Le dol suppose donc la réunion d’un élément matériel qui peut être une manœuvre frauduleuse, un mensonge ou une simple réticence portant sur un élément déterminant du consentement de l’acquéreur, ainsi qu’un élément intentionnel, la volonté de tromper son cocontractant.
En l’espèce, les consorts [O]-[D] font, en premier lieu, valoir que le contrat souscrit le 18 novembre 2020 auprès de la société G.L.E. est affecté d’un vice de forme sanctionné par la nullité de l’acte, dès lors que le bon de commande a été établi au nom de ”[M] [D] [O]”, mais a été signé uniquement par Madame [O].
Ils considèrent, en outre, que leur consentement a été vicié, soutenant que la société défenderesse a insisté auprès d’eux afin de procéder à la pose de l’installation dès le 25 novembre 2020 et ce, alors que le bon de commande n’avait été accepté que le 18 novembre précédent et que le délai de rétractation de 14 jours n’était pas expiré, de sorte qu’ils ont été privé de leur délai de réflexion. Ils estiment que ce comportement de la société G.L.E. caractérise des manœuvres dolosives et frauduleuses ayant eu pour but de forcer la vente.
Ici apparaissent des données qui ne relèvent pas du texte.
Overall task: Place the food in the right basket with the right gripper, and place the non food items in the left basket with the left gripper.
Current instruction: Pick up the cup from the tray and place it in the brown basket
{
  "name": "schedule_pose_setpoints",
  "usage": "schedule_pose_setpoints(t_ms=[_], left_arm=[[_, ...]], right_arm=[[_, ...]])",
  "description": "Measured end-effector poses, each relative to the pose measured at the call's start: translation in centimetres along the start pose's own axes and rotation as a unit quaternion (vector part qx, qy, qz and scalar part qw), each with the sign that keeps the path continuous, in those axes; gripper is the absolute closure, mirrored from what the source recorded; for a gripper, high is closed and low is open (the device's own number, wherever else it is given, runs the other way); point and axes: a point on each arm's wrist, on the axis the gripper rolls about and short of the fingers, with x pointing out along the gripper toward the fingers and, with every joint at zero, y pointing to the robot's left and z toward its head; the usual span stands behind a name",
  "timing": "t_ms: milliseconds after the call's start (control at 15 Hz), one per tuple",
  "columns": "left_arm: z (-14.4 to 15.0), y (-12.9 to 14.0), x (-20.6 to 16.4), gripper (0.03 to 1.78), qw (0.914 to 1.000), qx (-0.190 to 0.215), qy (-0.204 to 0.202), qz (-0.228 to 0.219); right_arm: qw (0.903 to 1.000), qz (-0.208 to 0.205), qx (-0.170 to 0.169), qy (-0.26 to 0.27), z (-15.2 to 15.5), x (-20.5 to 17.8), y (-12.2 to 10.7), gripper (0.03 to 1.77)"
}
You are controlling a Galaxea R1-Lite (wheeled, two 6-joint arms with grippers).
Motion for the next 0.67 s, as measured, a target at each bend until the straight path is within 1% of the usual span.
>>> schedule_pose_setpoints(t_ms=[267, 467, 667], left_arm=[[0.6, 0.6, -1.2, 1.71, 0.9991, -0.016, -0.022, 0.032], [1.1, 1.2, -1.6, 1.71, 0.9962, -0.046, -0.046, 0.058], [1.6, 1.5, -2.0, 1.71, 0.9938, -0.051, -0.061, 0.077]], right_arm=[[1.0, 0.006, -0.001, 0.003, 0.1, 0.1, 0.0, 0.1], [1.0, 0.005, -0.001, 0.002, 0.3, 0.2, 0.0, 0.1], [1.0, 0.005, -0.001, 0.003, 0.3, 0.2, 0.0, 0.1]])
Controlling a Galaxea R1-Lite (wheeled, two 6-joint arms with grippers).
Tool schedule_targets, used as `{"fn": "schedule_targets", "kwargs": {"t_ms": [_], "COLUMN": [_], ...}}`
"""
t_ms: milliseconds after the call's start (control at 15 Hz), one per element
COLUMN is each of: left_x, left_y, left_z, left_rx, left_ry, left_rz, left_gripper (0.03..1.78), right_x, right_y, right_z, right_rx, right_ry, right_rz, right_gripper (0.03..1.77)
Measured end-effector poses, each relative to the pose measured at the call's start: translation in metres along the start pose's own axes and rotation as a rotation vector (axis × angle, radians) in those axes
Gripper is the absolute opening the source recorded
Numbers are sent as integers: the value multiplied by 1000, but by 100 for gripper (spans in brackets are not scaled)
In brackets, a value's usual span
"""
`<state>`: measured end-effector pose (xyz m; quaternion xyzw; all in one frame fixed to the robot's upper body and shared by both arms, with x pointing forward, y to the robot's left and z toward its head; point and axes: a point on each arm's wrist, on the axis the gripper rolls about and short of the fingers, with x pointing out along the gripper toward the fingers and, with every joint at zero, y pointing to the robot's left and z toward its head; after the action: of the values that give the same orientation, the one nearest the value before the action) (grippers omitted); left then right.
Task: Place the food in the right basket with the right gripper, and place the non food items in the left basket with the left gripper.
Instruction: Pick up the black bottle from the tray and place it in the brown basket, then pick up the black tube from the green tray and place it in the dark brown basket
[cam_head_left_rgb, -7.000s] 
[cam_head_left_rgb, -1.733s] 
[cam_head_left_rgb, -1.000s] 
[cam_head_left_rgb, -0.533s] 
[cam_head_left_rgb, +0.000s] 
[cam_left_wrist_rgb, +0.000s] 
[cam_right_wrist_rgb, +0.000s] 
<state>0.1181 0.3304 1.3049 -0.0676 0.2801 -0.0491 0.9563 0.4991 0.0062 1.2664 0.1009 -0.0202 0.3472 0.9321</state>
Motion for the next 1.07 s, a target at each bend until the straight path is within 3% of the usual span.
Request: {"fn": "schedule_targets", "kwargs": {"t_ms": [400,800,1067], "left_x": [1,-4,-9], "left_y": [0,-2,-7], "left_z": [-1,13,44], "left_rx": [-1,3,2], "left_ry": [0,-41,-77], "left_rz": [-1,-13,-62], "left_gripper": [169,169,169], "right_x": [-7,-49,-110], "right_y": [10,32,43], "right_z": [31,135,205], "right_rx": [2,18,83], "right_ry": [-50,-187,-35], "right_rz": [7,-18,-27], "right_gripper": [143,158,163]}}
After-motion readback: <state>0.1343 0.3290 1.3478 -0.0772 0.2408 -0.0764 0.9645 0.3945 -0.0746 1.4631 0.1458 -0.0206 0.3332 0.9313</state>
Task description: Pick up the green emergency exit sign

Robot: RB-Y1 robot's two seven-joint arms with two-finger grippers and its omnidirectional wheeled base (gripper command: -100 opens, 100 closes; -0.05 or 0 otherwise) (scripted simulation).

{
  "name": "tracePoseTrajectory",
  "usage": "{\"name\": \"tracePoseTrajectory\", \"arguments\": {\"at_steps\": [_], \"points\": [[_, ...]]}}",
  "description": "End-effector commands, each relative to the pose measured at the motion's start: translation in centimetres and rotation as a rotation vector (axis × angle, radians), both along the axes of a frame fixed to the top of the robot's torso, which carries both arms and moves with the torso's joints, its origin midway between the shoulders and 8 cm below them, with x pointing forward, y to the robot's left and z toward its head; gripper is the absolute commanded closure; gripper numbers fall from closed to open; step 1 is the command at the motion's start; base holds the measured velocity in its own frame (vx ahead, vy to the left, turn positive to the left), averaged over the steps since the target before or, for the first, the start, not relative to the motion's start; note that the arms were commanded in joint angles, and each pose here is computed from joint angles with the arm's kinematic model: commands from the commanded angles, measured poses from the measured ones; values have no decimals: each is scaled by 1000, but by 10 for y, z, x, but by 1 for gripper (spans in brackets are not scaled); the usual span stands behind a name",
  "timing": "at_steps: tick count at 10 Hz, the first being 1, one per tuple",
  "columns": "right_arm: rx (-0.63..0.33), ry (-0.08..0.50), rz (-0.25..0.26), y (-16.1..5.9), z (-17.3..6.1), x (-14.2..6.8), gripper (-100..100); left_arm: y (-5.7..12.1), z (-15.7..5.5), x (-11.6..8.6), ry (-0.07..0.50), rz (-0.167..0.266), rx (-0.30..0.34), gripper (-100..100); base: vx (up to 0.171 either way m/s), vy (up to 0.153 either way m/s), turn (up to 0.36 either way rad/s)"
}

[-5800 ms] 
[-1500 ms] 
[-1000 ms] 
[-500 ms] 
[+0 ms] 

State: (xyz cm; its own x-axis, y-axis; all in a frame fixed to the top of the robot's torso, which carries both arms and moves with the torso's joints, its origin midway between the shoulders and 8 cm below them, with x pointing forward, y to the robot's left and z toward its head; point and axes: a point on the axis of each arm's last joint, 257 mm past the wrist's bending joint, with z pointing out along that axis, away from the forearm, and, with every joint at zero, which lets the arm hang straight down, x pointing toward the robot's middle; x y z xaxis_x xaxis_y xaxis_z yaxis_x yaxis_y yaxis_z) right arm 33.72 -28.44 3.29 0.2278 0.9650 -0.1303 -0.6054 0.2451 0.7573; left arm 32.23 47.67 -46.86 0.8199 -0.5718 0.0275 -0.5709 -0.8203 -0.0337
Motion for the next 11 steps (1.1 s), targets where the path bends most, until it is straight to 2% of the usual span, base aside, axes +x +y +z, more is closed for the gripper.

Sur le premier moyen soulevé, le tribunal relève qu’à supposer la difficulté soulevée constitutive d’un ”vice de forme”, il n’est pas rapporté la preuve d’un quelconque grief en ayant résulté pour les demandeurs, alors qu’il ressort des éléments versés aux débats et des écritures en demande que tant Monsieur [D] que Madame [O] entendaient souscrire ce contrat, le contrat de crédit affecté ayant au demeurant été souscrit par eux deux (pièce n°4 demandeurs), l’attestation de fin de travaux ayant été signée par Monsieur [D] (pièce n°15 défenderesse) et l’ensemble des demandes formulées dans le cadre de la présente instance étant au profit de l’un comme l’autre des demandeurs.
La demande en nullité du contrat ne saurait, dès lors, aboutir de ce chef.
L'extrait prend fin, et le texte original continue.